Mrs. Palin's remarks may have the beneficial effect of bringing the dollar back to the center of the American political debate, not to mention of the GOP economic platform. Republican economic reformers of the 1970s and 1980s—especially Ronald Reagan and Jack Kemp—understood the importance of stable money to U.S. prosperity. […]
Misguided monetary policy can ruin an Administration as thoroughly as higher taxes and destructive regulation, and the new GOP majority in the House and especially the next GOP President need to be alert to the dangers. Mrs. Palin is way ahead of her potential Presidential competitors on this policy point, and she shows a talent for putting a technical subject in language that average Americans can understand […]

In their different ways, Mrs. Palin and Mr. Zoellick are offering a better policy path: More careful monetary policy in the U.S., and more U.S. leadership abroad with a goal of greater monetary cooperation and less volatile exchange rates
 
i'd think her ideas would sit well with non-investor savers. many of them could be wealthy.

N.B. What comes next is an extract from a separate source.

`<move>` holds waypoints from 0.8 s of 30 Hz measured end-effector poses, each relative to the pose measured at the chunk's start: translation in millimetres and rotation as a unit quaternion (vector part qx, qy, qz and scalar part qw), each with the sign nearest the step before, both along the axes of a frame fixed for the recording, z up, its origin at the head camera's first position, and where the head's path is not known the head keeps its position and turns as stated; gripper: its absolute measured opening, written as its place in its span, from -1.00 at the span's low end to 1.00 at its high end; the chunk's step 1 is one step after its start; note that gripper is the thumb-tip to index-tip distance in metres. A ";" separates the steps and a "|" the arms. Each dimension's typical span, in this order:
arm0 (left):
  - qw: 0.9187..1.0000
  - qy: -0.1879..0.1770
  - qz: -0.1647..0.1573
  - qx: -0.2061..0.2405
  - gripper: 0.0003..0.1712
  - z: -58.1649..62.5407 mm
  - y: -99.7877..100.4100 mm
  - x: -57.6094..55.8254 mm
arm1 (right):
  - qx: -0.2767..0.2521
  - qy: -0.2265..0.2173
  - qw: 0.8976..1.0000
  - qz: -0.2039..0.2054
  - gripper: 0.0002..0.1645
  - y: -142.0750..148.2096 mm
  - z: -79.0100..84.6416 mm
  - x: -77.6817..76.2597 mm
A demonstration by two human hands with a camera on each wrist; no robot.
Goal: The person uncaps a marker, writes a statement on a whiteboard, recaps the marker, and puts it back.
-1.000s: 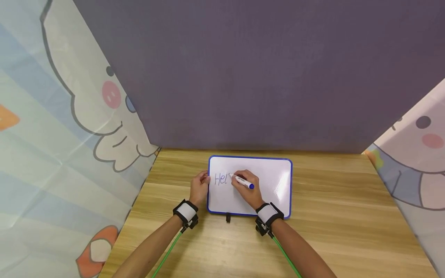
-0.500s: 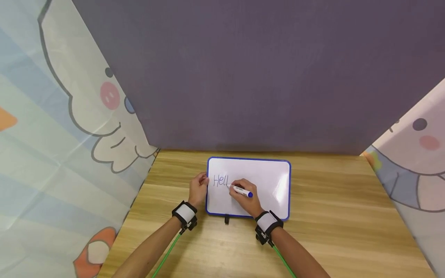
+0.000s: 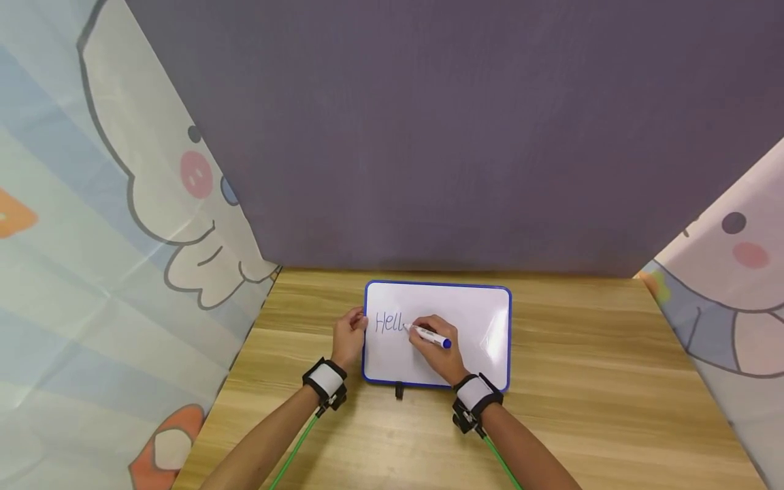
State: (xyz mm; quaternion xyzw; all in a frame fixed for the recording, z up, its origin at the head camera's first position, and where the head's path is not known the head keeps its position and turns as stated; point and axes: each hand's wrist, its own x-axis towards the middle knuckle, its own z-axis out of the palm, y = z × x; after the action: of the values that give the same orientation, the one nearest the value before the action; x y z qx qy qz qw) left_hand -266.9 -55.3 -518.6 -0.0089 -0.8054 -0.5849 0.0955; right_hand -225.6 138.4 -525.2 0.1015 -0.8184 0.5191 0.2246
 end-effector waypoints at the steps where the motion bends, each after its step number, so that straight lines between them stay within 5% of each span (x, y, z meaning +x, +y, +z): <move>1: 1.000 -0.008 0.000 0.000 -0.72 -0.2 0.0 -0.2 | -0.001 -0.002 1.000 -0.001 -0.87 0.7 0.5 -0.7; 13: 1.000 -0.022 0.003 0.000 -0.73 -3.8 0.0 -3.5 | 0.002 0.043 0.999 0.009 -0.86 4.1 0.8 -11.5; 19: 1.000 -0.021 0.000 0.001 -0.73 -5.6 -0.1 -5.0 | 0.012 0.025 1.000 0.000 -0.88 4.6 -0.1 -11.4; 24: 1.000 -0.014 0.006 -0.007 -0.74 -4.0 1.1 -5.5 | 0.018 0.008 1.000 -0.004 -0.88 -2.1 20.3 -0.5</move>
State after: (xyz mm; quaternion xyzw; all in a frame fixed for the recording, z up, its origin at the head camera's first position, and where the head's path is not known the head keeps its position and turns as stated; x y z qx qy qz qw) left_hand -272.5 -54.2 -522.6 0.0031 -0.8109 -0.5786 0.0875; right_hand -226.1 136.3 -504.9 0.1067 -0.8261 0.5026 0.2317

her audience is generally people too stupid to know where they stand without being told, is what i image.
 
what democrats are going to do is thinking we need an Ivy league snob to be president. They may set a trap that they catch themselves in.
 
intelligent leadership is a better trap than idiot leadership, history shows.
 
Sarah Palin Shreds WSJ Reporter For Not Being Able To Read His Own Paper

Sarah Palin Shreds WSJ Reporter For Not Being Able To Read His Own Paper:

From Her Facebook

Ever since 2008, people seem inordinately interested in my reading habits. Among various newspapers, magazines, and local Alaskan papers, I read the Wall Street Journal.

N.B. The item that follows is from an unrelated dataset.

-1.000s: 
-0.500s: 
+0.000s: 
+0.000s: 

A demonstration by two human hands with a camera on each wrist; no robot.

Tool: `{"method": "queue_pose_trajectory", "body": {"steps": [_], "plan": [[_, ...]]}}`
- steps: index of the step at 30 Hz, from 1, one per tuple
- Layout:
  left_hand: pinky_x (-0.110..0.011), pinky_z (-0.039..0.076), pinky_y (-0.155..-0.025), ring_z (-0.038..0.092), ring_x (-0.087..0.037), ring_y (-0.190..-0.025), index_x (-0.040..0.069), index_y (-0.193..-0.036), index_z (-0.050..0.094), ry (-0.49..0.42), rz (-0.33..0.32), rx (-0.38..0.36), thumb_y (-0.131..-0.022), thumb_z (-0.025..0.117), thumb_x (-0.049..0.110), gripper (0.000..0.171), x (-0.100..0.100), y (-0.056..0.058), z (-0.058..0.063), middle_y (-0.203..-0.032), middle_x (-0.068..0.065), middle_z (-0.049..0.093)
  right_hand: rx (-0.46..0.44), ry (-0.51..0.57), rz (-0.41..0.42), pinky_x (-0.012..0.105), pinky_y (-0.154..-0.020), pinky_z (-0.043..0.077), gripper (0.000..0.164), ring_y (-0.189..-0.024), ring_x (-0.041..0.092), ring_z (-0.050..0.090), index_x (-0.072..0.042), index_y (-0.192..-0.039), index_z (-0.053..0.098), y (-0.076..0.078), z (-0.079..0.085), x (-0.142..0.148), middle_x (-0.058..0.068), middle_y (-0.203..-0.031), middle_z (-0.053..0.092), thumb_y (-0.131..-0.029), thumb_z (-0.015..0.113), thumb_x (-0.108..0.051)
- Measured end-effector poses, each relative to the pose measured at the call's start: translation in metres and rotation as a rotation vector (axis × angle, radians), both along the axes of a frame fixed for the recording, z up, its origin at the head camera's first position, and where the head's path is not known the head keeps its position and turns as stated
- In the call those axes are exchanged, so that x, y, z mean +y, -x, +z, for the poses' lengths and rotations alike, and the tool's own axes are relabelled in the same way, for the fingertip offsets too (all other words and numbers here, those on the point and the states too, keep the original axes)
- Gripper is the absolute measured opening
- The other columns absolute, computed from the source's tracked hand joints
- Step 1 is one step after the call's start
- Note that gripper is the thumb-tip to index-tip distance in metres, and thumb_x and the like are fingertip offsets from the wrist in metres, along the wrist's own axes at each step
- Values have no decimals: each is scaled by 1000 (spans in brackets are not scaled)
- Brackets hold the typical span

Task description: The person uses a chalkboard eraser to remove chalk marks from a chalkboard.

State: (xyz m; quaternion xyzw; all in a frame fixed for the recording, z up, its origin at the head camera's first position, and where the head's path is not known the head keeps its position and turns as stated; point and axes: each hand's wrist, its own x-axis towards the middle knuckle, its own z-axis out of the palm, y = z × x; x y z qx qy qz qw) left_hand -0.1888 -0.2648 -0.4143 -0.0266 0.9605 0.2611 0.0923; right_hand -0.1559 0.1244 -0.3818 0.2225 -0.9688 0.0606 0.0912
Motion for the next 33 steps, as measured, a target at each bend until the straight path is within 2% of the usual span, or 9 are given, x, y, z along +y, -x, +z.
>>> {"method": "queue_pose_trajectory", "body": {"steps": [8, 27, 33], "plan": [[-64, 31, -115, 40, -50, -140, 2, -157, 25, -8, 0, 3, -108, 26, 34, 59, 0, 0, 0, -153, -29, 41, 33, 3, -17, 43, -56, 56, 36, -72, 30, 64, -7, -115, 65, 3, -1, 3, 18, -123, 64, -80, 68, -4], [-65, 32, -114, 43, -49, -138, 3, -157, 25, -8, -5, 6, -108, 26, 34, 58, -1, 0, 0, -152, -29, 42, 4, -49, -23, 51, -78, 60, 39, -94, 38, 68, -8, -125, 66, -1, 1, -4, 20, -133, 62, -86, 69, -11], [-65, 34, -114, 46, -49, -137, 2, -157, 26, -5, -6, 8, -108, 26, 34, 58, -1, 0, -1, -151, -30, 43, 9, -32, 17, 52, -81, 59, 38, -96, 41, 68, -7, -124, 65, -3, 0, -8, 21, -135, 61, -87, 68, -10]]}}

So, imagine my dismay when I read an article by Sudeep Reddy in today’s Wall Street Journal criticizing the fact that I mentioned inflation in my comments about QE2 in a speech this morning before a trade-association. Here’s what I said: “everyone who ever goes out shopping for groceries knows that prices have risen significantly over the past year or so. Pump priming would push them even higher.”

Mr. Reddy takes aim at this. He writes: “Grocery prices haven’t risen all that significantly, in fact.” Really? That’s odd, because just last Thursday, November 4, I read an article in Mr. Reddy’s own Wall Street Journal titled “Food Sellers Grit Teeth, Raise Prices: Packagers and Supermarkets Pressured to Pass Along Rising Costs, Even as Consumers Pinch Pennies.”(continued in link above)

:eusa_whistle: Typical, take a snipit then claim it mean something else. Forget about her Sarge, she's a ditz.

Reddy pointed out that the sentence Palin quoted actually said, "An inflationary tide is beginning to ripple through America's supermarkets and restaurants, threatening to end the tamest year of food pricing in nearly two decades."

"It does indeed report that supermarkets and restaurants are facing cost pressures that could push their retail prices higher – but it hasn't happened yet on a large scale," Reddy said. "

TRENDING: War of words between Palin and the Wall Street Journal – CNN Political Ticker - CNN.com Blogs

But prices has risen and that makes her right. Uh, wasn't Palin's quote: "everyone who ever goes out shopping for groceries knows that prices have risen significantly over the past year or so..."
The response by the WSJ reporter was that the increase was not actually significant. Who is misquoting? So is the article poorly written or all over the board? If so, then that reflects on the WSJ. Or did Ms. Palin take what the article gives and correctly make a point about rising food over the last year or so regardless of what the first paragraph of the article states and what Mr. Sudeep likes to ONLY point out?

Nope prices have remained steady for about two year now.

She specifically stated that coffee had risen 40%. Simply not true. She got caught quoting half a sentence and then adding her nonsense to it to frighten her followers.